Extracted records:
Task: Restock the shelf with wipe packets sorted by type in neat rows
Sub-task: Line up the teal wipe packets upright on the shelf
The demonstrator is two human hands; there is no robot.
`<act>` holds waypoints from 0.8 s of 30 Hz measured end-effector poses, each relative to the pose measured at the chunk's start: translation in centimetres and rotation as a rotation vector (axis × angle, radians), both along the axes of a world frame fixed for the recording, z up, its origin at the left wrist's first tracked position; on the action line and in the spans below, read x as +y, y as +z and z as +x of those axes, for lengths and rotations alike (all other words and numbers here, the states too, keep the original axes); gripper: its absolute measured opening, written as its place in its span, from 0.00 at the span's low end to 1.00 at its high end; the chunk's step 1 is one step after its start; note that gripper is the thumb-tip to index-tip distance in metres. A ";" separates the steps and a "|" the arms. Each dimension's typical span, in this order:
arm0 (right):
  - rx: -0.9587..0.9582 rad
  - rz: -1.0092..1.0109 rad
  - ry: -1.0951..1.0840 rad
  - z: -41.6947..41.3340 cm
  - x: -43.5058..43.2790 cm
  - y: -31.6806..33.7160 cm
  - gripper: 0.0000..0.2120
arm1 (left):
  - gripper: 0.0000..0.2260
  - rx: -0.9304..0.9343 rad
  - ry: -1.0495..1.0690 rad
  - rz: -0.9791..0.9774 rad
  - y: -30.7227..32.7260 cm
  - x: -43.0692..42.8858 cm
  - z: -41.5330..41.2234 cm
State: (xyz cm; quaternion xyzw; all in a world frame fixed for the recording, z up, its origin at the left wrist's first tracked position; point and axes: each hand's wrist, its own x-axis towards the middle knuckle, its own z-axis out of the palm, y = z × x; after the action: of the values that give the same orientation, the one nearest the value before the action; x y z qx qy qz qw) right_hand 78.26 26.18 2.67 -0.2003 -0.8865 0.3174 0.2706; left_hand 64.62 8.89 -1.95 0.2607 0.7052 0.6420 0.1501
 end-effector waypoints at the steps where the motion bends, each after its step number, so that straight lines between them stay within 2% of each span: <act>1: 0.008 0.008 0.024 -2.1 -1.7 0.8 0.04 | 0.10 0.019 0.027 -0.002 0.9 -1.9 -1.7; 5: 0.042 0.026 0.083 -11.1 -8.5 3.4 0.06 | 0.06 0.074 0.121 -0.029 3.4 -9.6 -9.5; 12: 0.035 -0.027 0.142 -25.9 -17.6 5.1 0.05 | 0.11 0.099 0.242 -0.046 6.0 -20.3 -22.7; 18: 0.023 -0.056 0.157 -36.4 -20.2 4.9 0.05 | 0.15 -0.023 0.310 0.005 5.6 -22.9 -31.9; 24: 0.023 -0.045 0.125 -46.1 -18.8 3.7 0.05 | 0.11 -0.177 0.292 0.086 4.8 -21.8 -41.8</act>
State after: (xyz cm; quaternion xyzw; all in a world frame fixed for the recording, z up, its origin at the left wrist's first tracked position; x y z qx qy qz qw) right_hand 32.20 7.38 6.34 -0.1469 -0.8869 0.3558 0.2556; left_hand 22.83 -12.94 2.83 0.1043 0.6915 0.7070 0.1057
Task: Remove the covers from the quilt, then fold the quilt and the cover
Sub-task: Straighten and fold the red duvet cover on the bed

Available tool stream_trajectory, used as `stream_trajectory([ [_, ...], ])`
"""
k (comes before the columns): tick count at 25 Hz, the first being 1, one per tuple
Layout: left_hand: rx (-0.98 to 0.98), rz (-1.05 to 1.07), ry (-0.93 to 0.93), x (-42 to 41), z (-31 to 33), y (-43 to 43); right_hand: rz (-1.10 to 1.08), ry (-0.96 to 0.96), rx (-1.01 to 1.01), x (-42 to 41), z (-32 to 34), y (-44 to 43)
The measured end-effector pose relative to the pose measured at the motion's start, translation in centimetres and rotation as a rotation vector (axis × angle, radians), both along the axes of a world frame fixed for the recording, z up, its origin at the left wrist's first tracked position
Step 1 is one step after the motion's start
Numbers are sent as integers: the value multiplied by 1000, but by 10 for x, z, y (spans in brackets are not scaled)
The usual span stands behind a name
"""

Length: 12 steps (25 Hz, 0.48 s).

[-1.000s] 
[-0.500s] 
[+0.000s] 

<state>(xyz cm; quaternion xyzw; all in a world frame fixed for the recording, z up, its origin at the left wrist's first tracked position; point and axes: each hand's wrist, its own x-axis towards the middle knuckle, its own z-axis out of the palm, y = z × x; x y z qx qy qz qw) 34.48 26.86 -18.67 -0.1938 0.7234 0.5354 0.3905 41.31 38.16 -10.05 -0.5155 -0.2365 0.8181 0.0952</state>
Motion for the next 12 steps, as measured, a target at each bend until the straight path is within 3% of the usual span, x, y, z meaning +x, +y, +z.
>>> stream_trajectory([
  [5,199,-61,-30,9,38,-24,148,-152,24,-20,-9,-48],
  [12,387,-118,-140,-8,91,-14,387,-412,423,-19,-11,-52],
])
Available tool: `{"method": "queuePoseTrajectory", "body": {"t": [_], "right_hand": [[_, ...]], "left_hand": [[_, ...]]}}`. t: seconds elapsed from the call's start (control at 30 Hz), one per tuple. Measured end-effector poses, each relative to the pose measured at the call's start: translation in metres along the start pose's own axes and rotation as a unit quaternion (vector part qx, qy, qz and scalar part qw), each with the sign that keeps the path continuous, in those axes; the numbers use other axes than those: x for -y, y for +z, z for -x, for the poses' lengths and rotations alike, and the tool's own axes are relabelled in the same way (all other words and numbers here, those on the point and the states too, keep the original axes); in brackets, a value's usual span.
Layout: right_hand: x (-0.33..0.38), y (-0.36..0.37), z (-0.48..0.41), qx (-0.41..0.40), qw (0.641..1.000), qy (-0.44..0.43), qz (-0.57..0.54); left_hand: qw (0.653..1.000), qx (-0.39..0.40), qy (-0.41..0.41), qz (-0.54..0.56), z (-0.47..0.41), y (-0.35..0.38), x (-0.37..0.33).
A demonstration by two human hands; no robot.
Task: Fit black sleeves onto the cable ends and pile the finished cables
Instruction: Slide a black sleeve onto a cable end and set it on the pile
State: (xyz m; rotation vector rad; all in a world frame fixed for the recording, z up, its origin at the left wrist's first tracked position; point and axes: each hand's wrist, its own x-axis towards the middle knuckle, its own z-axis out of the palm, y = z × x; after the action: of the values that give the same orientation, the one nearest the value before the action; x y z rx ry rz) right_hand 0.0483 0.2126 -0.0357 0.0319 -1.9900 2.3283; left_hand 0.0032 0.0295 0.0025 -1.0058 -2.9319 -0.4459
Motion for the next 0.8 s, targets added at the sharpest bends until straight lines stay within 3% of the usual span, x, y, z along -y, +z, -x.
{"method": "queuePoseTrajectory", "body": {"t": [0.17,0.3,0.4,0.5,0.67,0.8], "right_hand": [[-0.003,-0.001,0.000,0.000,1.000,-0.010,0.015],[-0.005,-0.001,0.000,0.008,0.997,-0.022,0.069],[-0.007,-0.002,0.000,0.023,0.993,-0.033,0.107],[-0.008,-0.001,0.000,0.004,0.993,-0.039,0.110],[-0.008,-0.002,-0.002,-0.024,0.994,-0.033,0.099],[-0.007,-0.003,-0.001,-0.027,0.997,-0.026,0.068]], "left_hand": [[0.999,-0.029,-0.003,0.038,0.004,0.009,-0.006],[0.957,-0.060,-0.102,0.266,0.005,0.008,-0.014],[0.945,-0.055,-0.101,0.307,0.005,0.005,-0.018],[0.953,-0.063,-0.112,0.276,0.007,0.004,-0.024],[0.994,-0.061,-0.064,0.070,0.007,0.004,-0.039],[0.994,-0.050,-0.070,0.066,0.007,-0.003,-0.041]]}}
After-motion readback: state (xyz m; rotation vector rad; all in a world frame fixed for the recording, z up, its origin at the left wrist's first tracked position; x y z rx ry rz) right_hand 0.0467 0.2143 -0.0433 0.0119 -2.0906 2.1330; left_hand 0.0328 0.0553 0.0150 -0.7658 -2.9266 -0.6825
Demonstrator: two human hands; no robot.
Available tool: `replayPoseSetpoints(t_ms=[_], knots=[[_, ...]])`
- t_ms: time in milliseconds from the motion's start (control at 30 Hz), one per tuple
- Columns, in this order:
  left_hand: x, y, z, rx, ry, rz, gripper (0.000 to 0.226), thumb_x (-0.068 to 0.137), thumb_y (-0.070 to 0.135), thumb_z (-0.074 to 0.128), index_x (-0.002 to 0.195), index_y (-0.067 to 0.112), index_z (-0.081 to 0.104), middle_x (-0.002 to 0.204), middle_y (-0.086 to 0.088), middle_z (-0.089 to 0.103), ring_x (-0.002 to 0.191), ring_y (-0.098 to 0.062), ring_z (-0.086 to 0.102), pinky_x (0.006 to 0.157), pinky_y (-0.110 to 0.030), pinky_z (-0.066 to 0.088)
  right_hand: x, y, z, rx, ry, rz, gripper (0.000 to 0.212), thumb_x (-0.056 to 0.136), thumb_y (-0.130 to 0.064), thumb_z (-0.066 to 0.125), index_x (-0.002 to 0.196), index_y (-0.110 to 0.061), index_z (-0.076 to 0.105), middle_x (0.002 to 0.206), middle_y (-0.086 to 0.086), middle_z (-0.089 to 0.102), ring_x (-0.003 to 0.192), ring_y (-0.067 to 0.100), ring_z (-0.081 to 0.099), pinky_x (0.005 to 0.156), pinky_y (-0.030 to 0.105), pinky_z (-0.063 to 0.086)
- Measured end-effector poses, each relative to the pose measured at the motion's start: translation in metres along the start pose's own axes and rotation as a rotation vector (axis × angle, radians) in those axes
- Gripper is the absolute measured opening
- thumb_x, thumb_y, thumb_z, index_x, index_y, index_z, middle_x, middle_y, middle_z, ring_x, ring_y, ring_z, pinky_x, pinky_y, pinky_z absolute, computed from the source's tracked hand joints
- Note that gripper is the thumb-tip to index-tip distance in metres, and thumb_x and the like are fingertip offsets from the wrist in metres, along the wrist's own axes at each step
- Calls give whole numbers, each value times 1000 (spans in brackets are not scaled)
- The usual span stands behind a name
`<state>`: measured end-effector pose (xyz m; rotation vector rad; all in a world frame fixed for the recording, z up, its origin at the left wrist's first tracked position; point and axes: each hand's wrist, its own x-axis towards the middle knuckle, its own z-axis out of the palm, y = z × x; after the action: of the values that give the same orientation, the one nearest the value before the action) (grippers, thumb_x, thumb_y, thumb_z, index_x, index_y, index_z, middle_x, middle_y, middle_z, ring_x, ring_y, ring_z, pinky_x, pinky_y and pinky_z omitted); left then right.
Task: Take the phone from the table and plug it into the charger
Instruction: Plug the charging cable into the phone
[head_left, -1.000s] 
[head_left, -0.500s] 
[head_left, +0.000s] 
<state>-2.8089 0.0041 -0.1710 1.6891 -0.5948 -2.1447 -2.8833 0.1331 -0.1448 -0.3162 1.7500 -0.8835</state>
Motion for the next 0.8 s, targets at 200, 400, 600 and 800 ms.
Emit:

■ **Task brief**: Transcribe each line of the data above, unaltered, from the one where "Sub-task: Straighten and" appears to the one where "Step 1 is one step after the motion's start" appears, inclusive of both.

■ **Answer to the exercise**:
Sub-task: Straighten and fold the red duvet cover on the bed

Available tool stream_trajectory, used as `stream_trajectory([ [_, ...], ])`
"""
k (comes before the columns): tick count at 25 Hz, the first being 1, one per tuple
Layout: left_hand: rx (-0.98 to 0.98), rz (-1.05 to 1.07), ry (-0.93 to 0.93), x (-42 to 41), z (-31 to 33), y (-43 to 43); right_hand: rz (-1.10 to 1.08), ry (-0.96 to 0.96), rx (-1.01 to 1.01), x (-42 to 41), z (-32 to 34), y (-44 to 43)
The measured end-effector pose relative to the pose measured at the motion's start, translation in centimetres and rotation as a rotation vector (axis × angle, radians), both along the axes of a world frame fixed for the recording, z up, its origin at the left wrist's first tracked position
Step 1 is one step after the motion's start

The response is now done.